A normalidade de cada dia é palco para a performatividade do gênero em Corpo Elétrico, filme dirigido pelo belo-horizontino Marcelo Caetano e que mostra a rotina de um trabalhador gay na grande São Paulo. O discurso sobre a homossexualidade na obra é exibido na força como os personagens existem, com a presença de drag queens, bichas e afeminadas, termos considerados pejorativos em nossa sociedade heteronormativa, mas que impõem a necessidade de quebrar as colunas que sustentam o comportamento construído pela imposição do “ser homem”. Corpo Elétrico utiliza o cinema como ferramenta de manifestação sobre o que muitos consideram subversivo.

Elias (Kelner Macêdo) é um jovem de vinte e três anos que deixou a família na Paraíba e mudou para São Paulo. Na cidade, ele começou a trabalhar em uma confecção de roupas, relacionar com outros homens e a participar de festas com os seus colegas de serviço. Sua única ambição é a de visitar o mar novamente. No diálogo inicial do filme, momento em que vemos o protagonista na cama com outro homem pela primeira vez, o rapaz explica a forma como o mar ajuda a relaxar e desligar a cabeça frenética.

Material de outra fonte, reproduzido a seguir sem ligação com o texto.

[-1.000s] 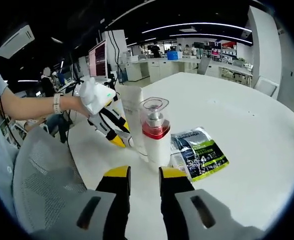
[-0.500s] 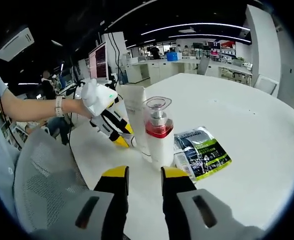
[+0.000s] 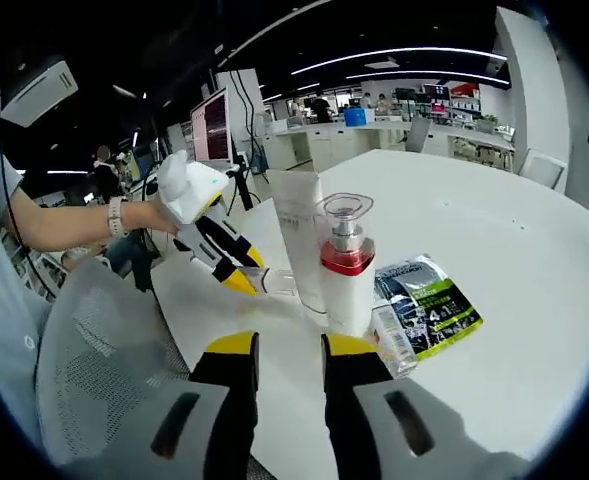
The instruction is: Arrange the skincare products in the storage area until every visible bottle or jar stands upright without overlapping.
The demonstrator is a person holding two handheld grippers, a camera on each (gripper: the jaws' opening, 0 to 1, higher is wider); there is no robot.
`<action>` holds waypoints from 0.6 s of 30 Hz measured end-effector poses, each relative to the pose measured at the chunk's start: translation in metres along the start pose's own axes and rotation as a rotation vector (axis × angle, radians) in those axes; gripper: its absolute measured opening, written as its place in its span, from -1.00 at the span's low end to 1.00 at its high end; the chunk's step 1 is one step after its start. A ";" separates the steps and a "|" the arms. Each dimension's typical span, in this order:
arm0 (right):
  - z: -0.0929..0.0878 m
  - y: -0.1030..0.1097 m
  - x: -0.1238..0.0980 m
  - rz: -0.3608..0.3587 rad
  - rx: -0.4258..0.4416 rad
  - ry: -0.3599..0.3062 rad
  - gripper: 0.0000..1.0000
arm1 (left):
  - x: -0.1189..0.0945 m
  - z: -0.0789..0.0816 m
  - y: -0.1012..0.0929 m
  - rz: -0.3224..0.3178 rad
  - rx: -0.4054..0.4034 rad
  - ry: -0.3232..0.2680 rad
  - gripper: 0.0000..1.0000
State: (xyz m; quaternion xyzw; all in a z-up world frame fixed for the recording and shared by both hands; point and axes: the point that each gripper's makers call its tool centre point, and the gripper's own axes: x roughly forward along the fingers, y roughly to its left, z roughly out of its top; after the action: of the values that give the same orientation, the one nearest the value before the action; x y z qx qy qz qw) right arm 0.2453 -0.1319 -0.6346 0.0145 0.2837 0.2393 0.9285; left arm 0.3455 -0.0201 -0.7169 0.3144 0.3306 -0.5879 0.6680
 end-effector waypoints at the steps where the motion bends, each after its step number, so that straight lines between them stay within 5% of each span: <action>1: 0.000 0.002 0.001 0.007 -0.002 0.001 -0.49 | -0.002 0.000 -0.001 0.003 -0.002 -0.005 -0.69; 12: 0.005 0.013 0.005 0.039 0.055 -0.042 -0.50 | -0.031 0.015 -0.029 0.007 -0.012 -0.109 -0.68; 18: 0.014 0.018 0.003 0.081 0.166 -0.132 -0.51 | -0.043 0.034 -0.043 0.003 -0.030 -0.192 -0.68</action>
State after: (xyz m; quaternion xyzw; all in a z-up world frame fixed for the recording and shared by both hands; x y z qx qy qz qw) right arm 0.2471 -0.1131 -0.6215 0.1186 0.2398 0.2508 0.9303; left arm 0.3011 -0.0282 -0.6637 0.2470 0.2732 -0.6094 0.7021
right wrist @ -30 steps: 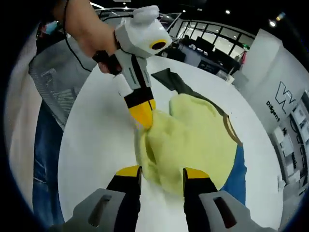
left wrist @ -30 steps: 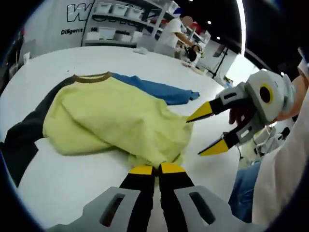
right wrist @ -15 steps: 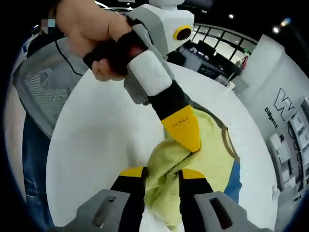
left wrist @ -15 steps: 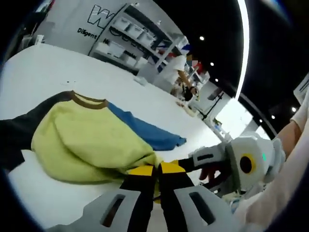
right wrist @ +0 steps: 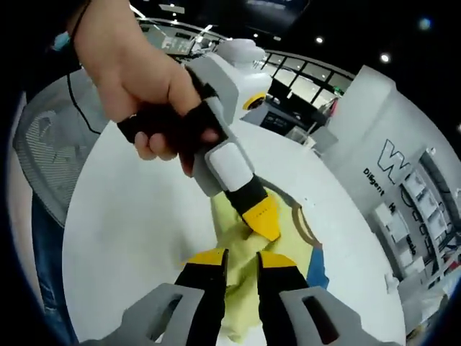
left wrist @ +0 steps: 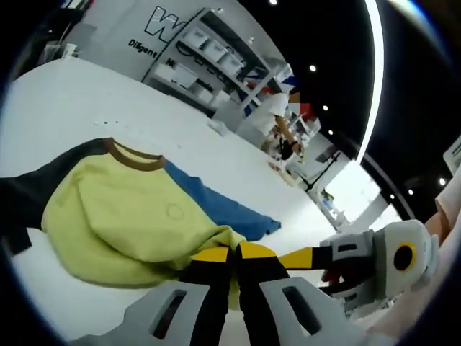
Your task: Fold the garment on the visible template until the final outline fits inside the template.
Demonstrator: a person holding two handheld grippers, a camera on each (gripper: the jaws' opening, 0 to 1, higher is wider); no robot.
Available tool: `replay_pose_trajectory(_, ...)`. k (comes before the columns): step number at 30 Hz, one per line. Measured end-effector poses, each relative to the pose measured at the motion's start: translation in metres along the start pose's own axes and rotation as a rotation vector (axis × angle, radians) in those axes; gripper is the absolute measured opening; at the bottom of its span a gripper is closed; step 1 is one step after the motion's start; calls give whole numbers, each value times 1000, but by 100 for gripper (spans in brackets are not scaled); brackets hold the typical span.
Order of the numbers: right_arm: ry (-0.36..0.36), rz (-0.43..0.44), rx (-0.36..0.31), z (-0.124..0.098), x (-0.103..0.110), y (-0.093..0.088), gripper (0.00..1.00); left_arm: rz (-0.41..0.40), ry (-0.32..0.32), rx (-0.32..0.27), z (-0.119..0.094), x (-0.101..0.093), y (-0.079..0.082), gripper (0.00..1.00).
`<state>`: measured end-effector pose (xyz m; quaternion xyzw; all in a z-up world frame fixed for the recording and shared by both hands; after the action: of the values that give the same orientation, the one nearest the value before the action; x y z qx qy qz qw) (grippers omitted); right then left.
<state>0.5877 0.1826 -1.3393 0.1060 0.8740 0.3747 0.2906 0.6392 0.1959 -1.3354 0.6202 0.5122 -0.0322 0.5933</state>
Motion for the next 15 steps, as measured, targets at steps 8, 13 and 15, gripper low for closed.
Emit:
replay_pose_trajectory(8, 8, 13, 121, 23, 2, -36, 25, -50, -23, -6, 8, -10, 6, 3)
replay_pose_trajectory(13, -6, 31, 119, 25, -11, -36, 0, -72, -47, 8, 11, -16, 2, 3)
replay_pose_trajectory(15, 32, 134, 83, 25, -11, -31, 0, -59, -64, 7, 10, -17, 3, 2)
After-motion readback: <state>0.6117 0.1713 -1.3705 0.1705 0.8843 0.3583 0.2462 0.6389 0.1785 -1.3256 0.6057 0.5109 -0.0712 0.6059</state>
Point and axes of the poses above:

Contudo, o cotidiano ganha novos nuances – mas sem perder suas características como cotidiano – quando o imigrante africano Filipe é contratado para trabalhar na mesma confecção que Elias e desperta nele uma vontade; palavra potente o suficiente para descrever a forma como a vida do jovem é norteada. Sempre inquieto, o corpo do protagonista move em um ponto até outro na vida de seus amigos e nas decisões deles para romper com a segurança do lugar comum, seja com um casamento ou uma turnê de shows.

A presença de Filipe e falta de interesse em Elias cria gatilhos que revelam com timidez quem é o paraibano que vive sozinho em um apartamento, mas está sempre cercado de amantes e boemia. O excesso de companhias durante o dia e a noite flexiona com a ausência de uma família, como uma maneira de amortecer o sentimento de distância que não é apenas geográfico por causa da distância entre os estados, mas emocional. Essa é a realidade de muitos homossexuais, por causa dos diversos desafetos que surgem quando a orientação sexual é assumida.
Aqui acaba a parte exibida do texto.